• **What the task requires**: Report, in full, each line of the material below in which the string "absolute" occurs.
***** Material shown *****
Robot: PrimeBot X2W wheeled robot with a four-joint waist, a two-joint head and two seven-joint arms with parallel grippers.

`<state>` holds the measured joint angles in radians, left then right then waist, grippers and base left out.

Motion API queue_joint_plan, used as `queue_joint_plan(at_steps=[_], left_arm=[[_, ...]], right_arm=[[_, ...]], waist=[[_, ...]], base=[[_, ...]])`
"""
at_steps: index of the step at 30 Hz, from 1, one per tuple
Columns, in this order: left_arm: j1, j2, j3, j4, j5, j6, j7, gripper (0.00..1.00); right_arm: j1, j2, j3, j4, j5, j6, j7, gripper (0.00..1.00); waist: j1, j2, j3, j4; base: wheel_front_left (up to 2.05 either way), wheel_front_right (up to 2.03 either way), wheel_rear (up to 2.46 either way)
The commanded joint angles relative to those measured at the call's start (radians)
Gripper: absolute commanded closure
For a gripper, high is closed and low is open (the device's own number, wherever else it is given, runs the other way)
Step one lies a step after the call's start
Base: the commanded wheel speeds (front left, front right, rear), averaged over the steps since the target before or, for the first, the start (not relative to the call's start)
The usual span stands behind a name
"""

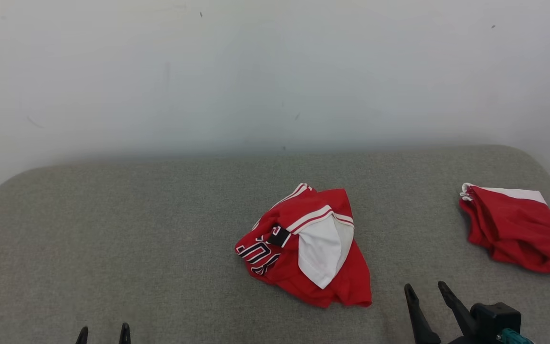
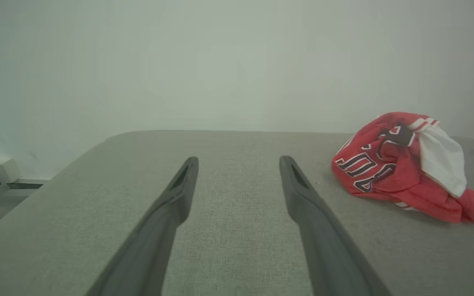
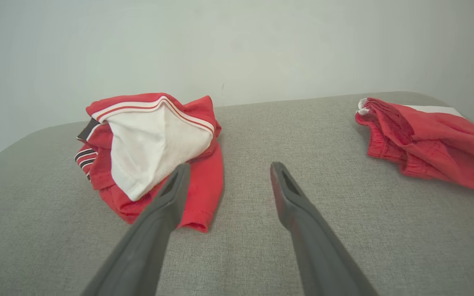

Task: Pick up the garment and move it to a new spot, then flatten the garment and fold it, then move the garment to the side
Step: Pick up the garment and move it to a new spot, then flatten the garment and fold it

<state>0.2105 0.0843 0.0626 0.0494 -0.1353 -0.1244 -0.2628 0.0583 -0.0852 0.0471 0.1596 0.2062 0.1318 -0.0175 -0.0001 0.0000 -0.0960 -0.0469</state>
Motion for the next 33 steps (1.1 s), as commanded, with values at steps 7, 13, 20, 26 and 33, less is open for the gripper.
queue_joint_plan(at_steps=[7,13,20,26,33], left_arm=[[-0.014,0.004,-0.004,0.091,-0.074,-0.005,0.02,0.0],[-0.029,0.018,-0.012,0.09,-0.068,0.017,0.108,0.0],[-0.015,0.024,-0.013,0.034,-0.061,0.041,0.119,0.0],[-0.004,0.017,-0.03,0.018,-0.059,0.052,0.119,0.0],[-0.006,0.019,-0.041,0.011,-0.06,0.059,0.123,0.0]], right_arm=[[0.026,-0.011,-0.024,-0.013,-0.021,-0.002,0.035,0.0],[0.036,-0.009,-0.035,-0.027,-0.04,-0.002,0.073,0.0],[0.043,-0.002,-0.033,-0.042,-0.043,-0.002,0.093,0.0],[0.04,0.002,-0.035,-0.05,-0.045,-0.002,0.083,0.0],[0.037,0.008,-0.029,-0.046,-0.047,-0.002,0.077,0.0]], waist=[[0.0001,0.0,-0.001,0.0],[0.0001,0.0,-0.004,-0.008],[0.0001,0.0,0.001,-0.02],[0.0001,0.0,0.007,-0.024],[0.0001,0.0,0.012,-0.026]], base=[[0.0,0.0,0.0],[0.0,0.0,0.0],[0.0,0.0,0.0],[0.0,0.0,0.0],[0.0,0.0,0.0]])
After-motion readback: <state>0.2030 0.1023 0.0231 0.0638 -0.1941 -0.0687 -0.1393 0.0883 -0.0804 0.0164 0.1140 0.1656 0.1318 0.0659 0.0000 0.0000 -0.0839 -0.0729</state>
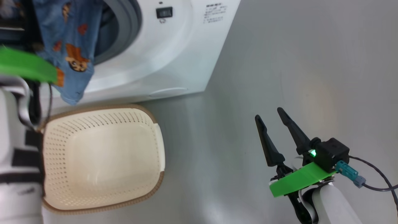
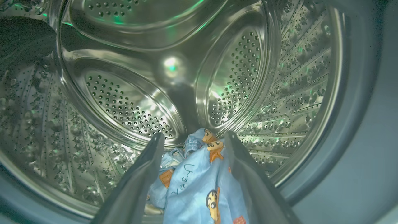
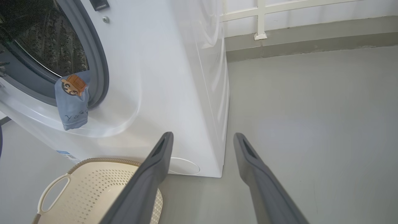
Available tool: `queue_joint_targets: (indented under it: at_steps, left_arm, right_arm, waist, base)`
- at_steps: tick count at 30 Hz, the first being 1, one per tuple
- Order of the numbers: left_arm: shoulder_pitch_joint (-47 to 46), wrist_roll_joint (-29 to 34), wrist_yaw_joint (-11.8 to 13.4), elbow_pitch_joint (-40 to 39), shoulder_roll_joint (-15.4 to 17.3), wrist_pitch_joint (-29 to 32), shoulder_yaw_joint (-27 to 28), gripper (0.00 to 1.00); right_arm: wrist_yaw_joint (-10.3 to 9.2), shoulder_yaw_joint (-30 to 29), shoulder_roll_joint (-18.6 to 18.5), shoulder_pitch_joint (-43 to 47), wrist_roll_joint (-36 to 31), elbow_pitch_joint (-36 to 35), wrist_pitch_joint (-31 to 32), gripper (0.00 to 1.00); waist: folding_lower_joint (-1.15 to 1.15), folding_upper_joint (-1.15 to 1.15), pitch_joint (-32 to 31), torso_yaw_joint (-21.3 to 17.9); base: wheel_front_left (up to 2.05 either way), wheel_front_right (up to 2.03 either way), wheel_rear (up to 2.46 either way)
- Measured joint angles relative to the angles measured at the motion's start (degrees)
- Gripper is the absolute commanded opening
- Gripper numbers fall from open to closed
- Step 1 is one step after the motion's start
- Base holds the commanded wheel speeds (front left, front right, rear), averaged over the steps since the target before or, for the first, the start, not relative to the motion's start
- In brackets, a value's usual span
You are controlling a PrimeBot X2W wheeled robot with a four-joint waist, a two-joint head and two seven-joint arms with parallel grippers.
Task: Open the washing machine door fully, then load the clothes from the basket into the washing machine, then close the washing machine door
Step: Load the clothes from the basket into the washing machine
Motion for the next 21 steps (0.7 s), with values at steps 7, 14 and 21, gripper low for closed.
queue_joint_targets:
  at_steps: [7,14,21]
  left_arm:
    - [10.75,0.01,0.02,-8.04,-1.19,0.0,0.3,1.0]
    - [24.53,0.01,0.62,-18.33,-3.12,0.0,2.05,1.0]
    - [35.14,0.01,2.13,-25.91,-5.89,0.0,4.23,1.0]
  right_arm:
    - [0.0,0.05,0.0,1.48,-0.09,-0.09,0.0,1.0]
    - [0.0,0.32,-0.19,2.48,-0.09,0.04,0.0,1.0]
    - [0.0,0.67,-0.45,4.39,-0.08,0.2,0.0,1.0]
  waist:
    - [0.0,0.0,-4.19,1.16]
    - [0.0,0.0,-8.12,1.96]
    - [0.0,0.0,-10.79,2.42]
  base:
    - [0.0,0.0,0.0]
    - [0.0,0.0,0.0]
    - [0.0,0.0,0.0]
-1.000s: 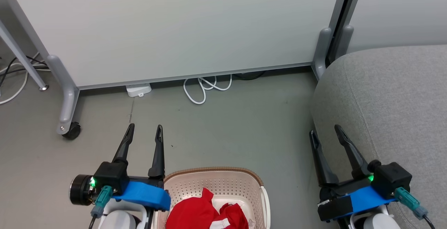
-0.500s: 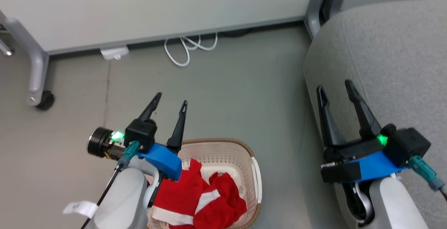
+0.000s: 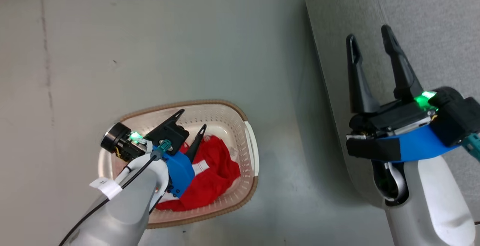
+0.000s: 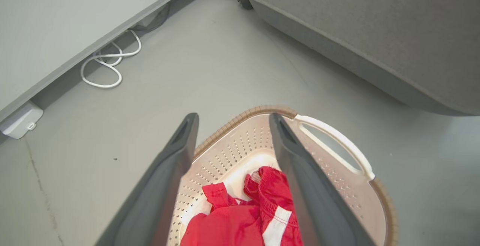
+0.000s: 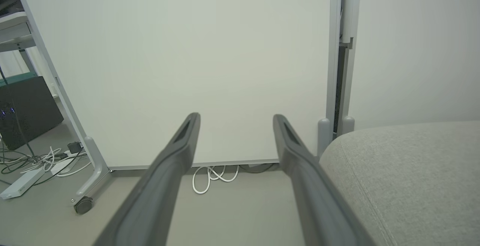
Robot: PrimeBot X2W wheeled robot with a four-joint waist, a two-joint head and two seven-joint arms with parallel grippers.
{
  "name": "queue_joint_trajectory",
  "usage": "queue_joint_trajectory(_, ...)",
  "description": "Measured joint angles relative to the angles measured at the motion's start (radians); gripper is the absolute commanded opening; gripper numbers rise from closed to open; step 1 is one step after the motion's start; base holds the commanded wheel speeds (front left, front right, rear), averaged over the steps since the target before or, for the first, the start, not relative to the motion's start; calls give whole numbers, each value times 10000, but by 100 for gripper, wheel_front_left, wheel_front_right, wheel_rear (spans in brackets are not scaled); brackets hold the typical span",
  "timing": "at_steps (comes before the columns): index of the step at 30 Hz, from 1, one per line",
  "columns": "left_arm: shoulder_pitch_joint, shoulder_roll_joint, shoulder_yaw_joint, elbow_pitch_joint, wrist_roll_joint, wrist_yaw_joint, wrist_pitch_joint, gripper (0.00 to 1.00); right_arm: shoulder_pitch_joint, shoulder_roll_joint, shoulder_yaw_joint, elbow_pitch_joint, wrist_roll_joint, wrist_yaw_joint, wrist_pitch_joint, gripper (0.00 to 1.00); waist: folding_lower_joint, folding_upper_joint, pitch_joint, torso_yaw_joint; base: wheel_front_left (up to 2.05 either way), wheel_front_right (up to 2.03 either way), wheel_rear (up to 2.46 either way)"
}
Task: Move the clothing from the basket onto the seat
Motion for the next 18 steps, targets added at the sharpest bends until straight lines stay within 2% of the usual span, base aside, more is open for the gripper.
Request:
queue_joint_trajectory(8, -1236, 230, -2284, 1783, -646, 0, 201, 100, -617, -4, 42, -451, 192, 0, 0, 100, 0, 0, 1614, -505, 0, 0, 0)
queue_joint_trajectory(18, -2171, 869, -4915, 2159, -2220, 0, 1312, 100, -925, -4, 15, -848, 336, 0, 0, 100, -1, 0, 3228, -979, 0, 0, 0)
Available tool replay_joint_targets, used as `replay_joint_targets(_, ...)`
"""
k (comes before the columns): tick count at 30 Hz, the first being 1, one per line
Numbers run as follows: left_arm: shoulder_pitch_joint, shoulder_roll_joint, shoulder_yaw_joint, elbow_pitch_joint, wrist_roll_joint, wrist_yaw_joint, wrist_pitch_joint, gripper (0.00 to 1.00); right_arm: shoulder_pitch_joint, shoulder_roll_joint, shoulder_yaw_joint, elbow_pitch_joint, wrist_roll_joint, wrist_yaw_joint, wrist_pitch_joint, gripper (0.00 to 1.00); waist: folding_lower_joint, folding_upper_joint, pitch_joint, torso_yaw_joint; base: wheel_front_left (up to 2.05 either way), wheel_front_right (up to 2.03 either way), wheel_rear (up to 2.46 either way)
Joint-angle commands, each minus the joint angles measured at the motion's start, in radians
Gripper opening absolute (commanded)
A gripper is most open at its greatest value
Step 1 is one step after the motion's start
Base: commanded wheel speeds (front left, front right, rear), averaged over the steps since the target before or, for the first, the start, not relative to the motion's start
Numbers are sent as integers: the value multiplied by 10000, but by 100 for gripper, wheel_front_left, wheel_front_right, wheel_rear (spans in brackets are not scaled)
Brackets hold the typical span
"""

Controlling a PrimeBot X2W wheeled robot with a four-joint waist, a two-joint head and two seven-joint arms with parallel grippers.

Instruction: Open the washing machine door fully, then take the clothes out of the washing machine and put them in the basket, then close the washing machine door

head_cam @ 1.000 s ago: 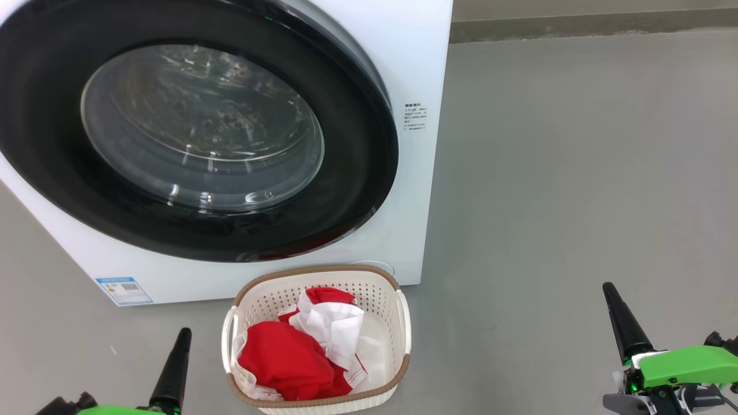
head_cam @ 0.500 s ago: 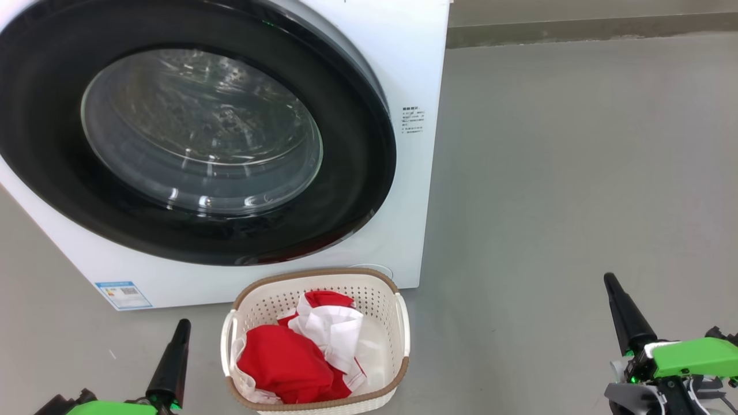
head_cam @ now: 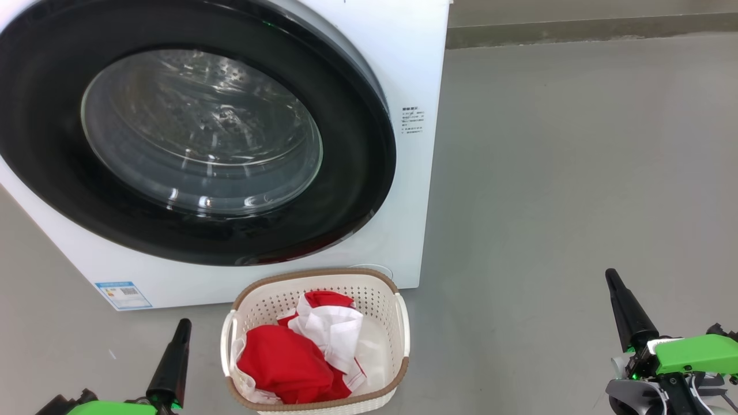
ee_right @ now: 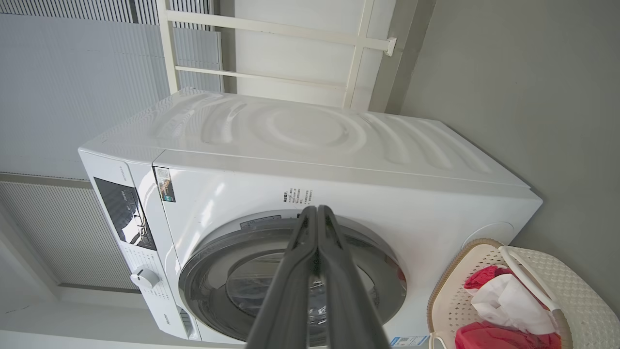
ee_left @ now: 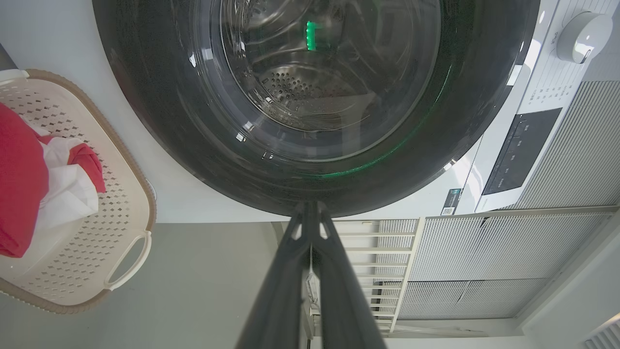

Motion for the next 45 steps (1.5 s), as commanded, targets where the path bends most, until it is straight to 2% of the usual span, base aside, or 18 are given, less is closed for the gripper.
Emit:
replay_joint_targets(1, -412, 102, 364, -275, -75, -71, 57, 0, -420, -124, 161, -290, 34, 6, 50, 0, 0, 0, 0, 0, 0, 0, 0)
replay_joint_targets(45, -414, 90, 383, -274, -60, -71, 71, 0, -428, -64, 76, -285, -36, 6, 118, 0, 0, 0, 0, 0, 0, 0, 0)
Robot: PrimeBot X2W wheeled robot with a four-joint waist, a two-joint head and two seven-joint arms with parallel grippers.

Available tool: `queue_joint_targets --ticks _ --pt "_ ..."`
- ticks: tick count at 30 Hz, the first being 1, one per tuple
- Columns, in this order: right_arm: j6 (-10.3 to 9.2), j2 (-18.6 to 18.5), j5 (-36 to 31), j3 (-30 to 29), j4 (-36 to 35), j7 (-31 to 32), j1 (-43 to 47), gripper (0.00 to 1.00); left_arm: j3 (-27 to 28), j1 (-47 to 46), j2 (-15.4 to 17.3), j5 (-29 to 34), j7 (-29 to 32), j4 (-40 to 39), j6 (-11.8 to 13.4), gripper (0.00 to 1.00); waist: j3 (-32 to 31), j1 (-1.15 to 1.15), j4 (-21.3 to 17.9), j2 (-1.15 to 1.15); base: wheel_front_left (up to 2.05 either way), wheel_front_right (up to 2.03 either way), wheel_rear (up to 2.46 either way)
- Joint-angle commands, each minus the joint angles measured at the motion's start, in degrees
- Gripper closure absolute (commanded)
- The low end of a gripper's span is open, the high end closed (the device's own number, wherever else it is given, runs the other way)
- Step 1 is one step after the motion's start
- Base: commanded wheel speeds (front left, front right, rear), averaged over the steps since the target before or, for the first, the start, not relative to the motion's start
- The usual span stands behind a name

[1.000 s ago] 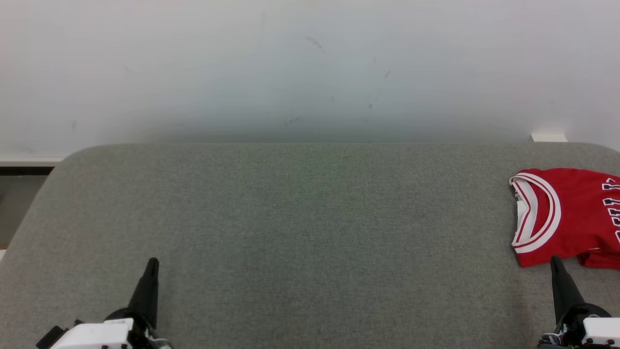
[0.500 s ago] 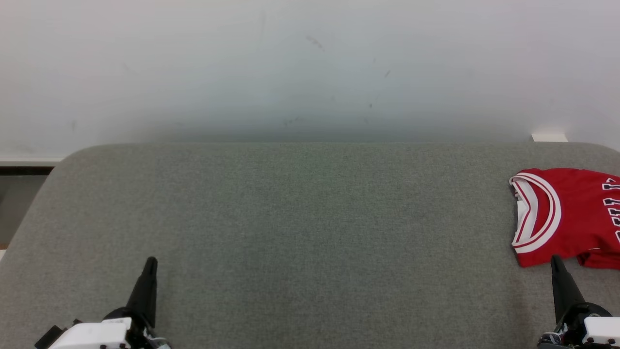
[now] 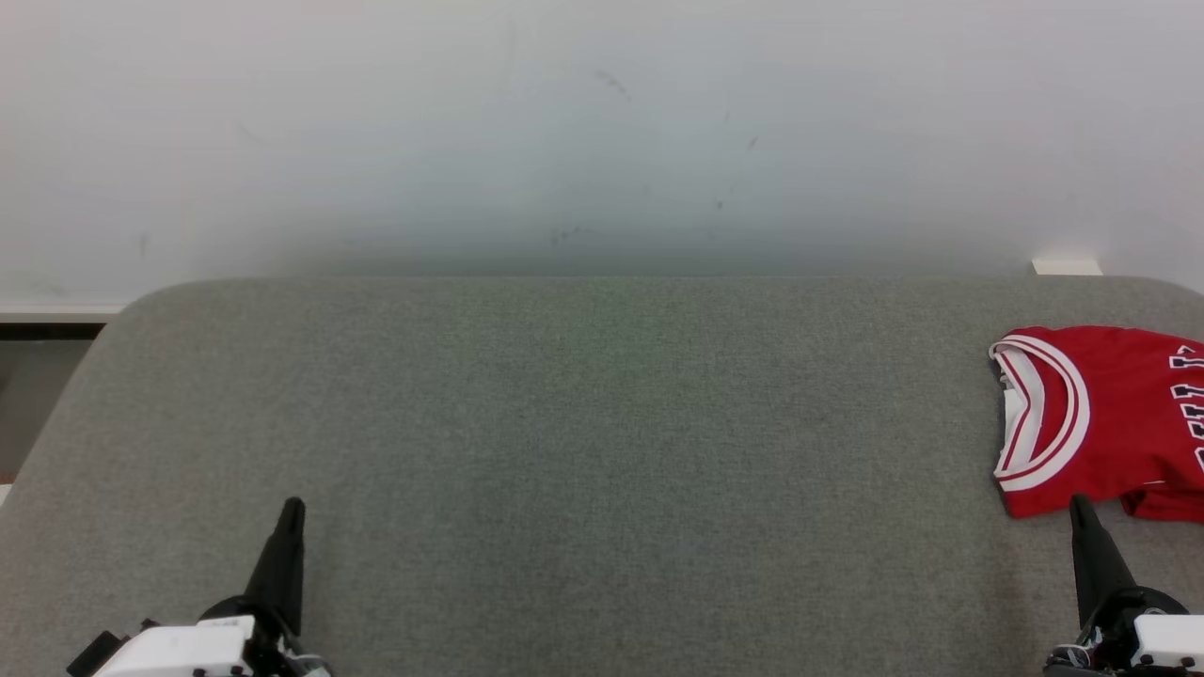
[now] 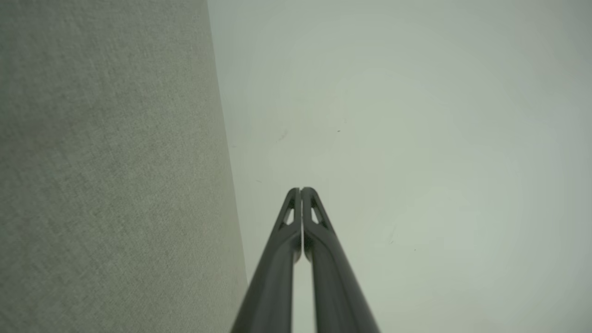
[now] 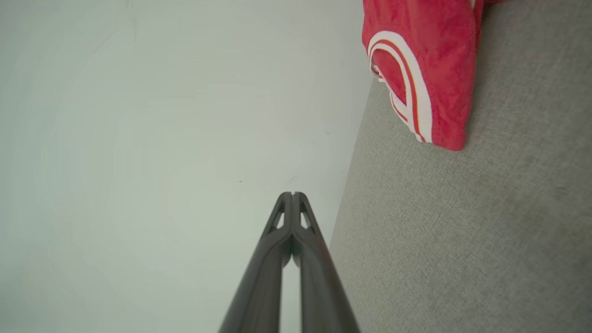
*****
• **Exercise response**:
Gripper: absolute commanded closure
- Gripper is the absolute commanded opening
  "description": "Measured joint angles relative to the angles measured at the motion's start (radians); gripper is the absolute commanded opening; gripper numbers rise from closed to open; step 1 is one step after the motion's start; base holds the commanded wheel speeds (front left, front right, rear), averaged over the steps since the target before or, for the first, the start, not relative to the motion's start; calls give whole numbers, each value times 10000, but by 100 for gripper, wheel_front_left, wheel_front_right, wheel_rear (spans in brackets are not scaled); brackets hold the typical span",
Gripper opening absolute (commanded)
- Gripper closure absolute (commanded)

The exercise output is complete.